Article 141 of the Civil Code was amended to read:
- in Spanish: Los funcionarios facultados por la Ley para celebrar el matrimonio garantizarán la no discriminación por: origen étnico o nacional, el género, las discapacidades, la condición social, las condiciones de salud, la religión, las opiniones, las preferencias sexuales o cualquier otra que atente contra la dignidad humana y tenga por objeto anular o menoscabar los derechos humanos.
- (Officials empowered by law to celebrate marriages will guarantee non-discrimination based on: ethnic or national origin, gender, disability, social status, health condition, religion, opinion, sexual preference or any other reason that violates human dignity and is intended to nullify or undermine human rights.)

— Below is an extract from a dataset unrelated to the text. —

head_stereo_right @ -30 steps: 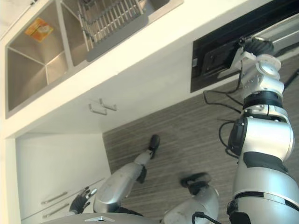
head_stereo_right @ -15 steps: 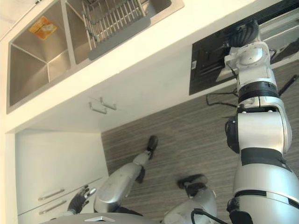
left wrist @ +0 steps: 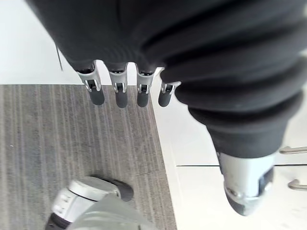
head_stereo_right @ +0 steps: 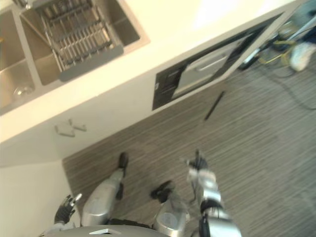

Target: Walk over to the sink, pick up the cup, carry it to the dishwasher, place the cup inside the dishwasher, then close the dishwasher door

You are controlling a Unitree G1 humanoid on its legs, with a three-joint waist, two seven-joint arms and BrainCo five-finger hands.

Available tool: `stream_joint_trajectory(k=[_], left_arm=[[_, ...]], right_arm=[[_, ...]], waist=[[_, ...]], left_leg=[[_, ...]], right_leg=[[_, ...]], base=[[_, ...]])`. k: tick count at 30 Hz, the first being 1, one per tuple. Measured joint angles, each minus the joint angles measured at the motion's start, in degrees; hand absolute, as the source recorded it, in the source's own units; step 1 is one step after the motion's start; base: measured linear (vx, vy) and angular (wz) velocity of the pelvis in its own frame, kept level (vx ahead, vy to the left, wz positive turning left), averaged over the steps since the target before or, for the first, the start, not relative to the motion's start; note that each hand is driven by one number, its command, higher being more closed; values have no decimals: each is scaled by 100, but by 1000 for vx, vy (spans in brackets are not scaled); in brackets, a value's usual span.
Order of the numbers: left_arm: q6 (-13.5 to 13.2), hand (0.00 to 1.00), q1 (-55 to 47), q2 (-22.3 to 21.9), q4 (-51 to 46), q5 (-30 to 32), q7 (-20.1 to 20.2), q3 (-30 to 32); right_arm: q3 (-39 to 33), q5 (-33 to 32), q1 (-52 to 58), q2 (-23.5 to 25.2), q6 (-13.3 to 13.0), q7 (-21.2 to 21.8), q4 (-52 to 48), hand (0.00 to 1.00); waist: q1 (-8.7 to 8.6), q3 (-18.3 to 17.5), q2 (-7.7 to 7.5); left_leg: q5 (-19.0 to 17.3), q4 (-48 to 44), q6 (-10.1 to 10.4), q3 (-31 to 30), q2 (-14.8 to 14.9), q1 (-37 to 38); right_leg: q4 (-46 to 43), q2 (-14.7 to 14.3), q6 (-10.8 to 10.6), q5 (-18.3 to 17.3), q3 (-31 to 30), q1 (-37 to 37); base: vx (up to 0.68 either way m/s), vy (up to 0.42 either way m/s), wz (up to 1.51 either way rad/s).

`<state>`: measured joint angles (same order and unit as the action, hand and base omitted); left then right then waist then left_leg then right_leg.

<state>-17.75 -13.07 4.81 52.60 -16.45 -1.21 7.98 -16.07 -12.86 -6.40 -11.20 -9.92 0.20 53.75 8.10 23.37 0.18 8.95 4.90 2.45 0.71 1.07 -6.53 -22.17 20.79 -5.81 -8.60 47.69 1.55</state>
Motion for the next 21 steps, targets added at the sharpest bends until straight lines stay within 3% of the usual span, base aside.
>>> stream_joint_trajectory(k=[1, 4, 6, 7, 9, 10, 11, 12, 13, 14, 15, 16, 17, 18, 20, 21], left_arm=[[-3, 0, -4, 15, 52, 12, -14, 111], [-8, 0, -37, 22, 200, 166, -149, 118], [-10, 0, -68, 43, 214, 205, -320, 110], [-8, 0, -58, 62, 208, 204, -419, 97], [56, 0, 70, 136, 214, 215, -533, 103], [76, 0, 105, 134, 211, 223, -574, 110], [178, 0, 216, 145, 346, 351, -604, 236], [212, 0, 239, 142, 369, 380, -607, 266], [222, 0, 266, 77, 377, 431, -611, 372], [258, 0, 323, 1, 372, 436, -610, 518], [294, 0, 312, -65, 377, 438, -605, 597], [388, 0, 334, -204, 450, 439, -602, 829], [419, 0, 282, -342, 416, 441, -600, 1010], [421, 0, 262, -375, 419, 440, -605, 1057], [431, 0, 158, -270, 451, 421, -623, 1272], [448, 0, 154, -279, 478, 417, -628, 1284]], right_arm=[[-127, -140, 260, 194, -124, 59, 187, 0], [-275, -345, 738, 441, -220, 202, 566, 0], [-383, -303, 954, 601, -216, 314, 644, 0], [-498, -253, 1060, 752, -221, 364, 681, 0], [-501, -196, 1172, 883, -187, 476, 826, 0], [-503, -164, 1206, 897, -149, 476, 827, 0], [-620, -134, 1253, 901, -65, 479, 836, 0], [-753, -134, 1257, 924, -33, 482, 802, 0], [-947, -133, 1391, 1017, -20, 483, 797, 0], [-1096, -133, 1541, 1053, -11, 482, 787, 0], [-1110, -135, 1640, 1061, 9, 481, 762, 0], [-1115, -141, 1715, 1072, 55, 484, 718, 0], [-1097, -98, 1797, 1094, 61, 486, 666, 0], [-1049, -59, 1781, 1106, 67, 486, 649, 0], [-778, 117, 1666, 1309, 37, 513, 572, 0], [-751, 196, 1647, 1309, 21, 543, 569, 0]], waist=[[-48, -117, -162], [-199, -406, -191], [-284, -618, -175], [-372, -702, -163], [-470, -782, -300], [-477, -798, -357], [-605, -827, -496], [-632, -870, -504], [-643, -919, -581], [-659, -943, -506], [-672, -988, -411], [-644, -1056, -252], [-647, -1180, -144], [-620, -1249, -220], [-500, -1459, -587], [-491, -1486, -573]], left_leg=[[-87, 2, -27, 34, -28, 116], [-208, 2, -99, 12, 78, 448], [-245, 1, -138, -110, 170, 566], [-238, -1, -152, -337, 240, 567], [-207, -1, -146, -640, 198, 550], [-204, 0, -146, -696, 122, 544], [-215, 6, -165, -782, -153, 498], [-338, -13, -217, -747, -185, 483], [-492, -403, -405, -301, -274, 394], [-1052, -1499, -579, 321, -332, 199], [-1378, -1774, -555, 433, -336, 205], [-1545, -1799, -622, 234, -248, 300], [-1458, -1511, -626, 49, -227, 531], [-1395, -1393, -581, -5, -242, 628], [-1347, -1143, -494, -99, -351, 832], [-1332, -1070, -456, -140, -335, 924]], right_leg=[[-18, 13, 37, 41, -36, -137], [-332, -113, 623, 487, -657, -226], [-328, -375, 601, 769, -1423, -202], [-153, -691, 420, 577, -1925, -198], [740, -1272, 276, 61, -2397, -430], [1068, -1387, 263, -72, -2518, -494], [1478, -1520, 192, -76, -2894, -663], [1463, -1535, 167, -169, -2850, -669], [1364, -1390, 1, -282, -2812, -651], [1038, -1342, -540, -438, -2848, -754], [794, -1422, -415, -368, -3006, -783], [-88, -1540, -375, -346, -3517, -542], [-133, -1519, -6, -501, -3788, -425], [89, -1522, 64, -528, -3799, -441], [920, -1411, 82, 31, -3923, -497], [939, -1418, 81, 33, -3902, -595]], base=[[53, -16, -6], [95, 53, 9], [127, 38, 31], [103, -85, 53], [36, -144, 68], [-55, -150, 92], [-50, -132, 91], [-8, -74, 115], [100, -28, 115], [149, -15, 115], [202, 7, 134], [182, -8, 119], [165, -29, 102], [158, -82, 60], [172, -150, 31], [170, -172, 19]])
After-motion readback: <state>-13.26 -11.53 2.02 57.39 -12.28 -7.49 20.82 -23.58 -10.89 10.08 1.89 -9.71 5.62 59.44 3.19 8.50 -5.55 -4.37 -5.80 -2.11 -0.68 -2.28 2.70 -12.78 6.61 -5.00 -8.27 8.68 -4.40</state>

| Political party | Members | Yes | No | Abstain |
|---|---|---|---|---|
| Institutional Revolutionary Party | 8 | 5 | 2 | 1 |
| National Regeneration Movement | 7 | 7 |  |  |
| National Action Party | 6 |  | 6 |  |
| Party of the Democratic Revolution | 2 | 2 |  |  |
| Labor Party | 1 |  | 1 |  |
| Ecologist Green Party of Mexico | 1 | 1 |  |  |
| Total | 25 | 15 | 9 | 1 |

===Executive decree (2022)===
On 18 September 2022, Governor Esteban Villegas Villarreal, in office for only three days, published an executive order legalizing same-sex marriage in Durango. The decree was signed by the Secretary of General of Government, Héctor Vela Valenzuela, published in the state's official journal, and took effect the following day, 19 September 2022. It instructed officials of the state civil registry to issue marriage licenses to same-sex couples, to perform marriage ceremonies for all couples without discrimination, and removed the requirement of couples to obtain a judicial amparo. Villegas Villarreal cited similar decrees in other states, including in Chihuahua in 2015, Baja California in 2017, and Guanajuato in 2021.

==Public opinion==
According to a 2018 survey by the National Institute of Statistics and Geography, 39% of the Durango public opposed same-sex marriage.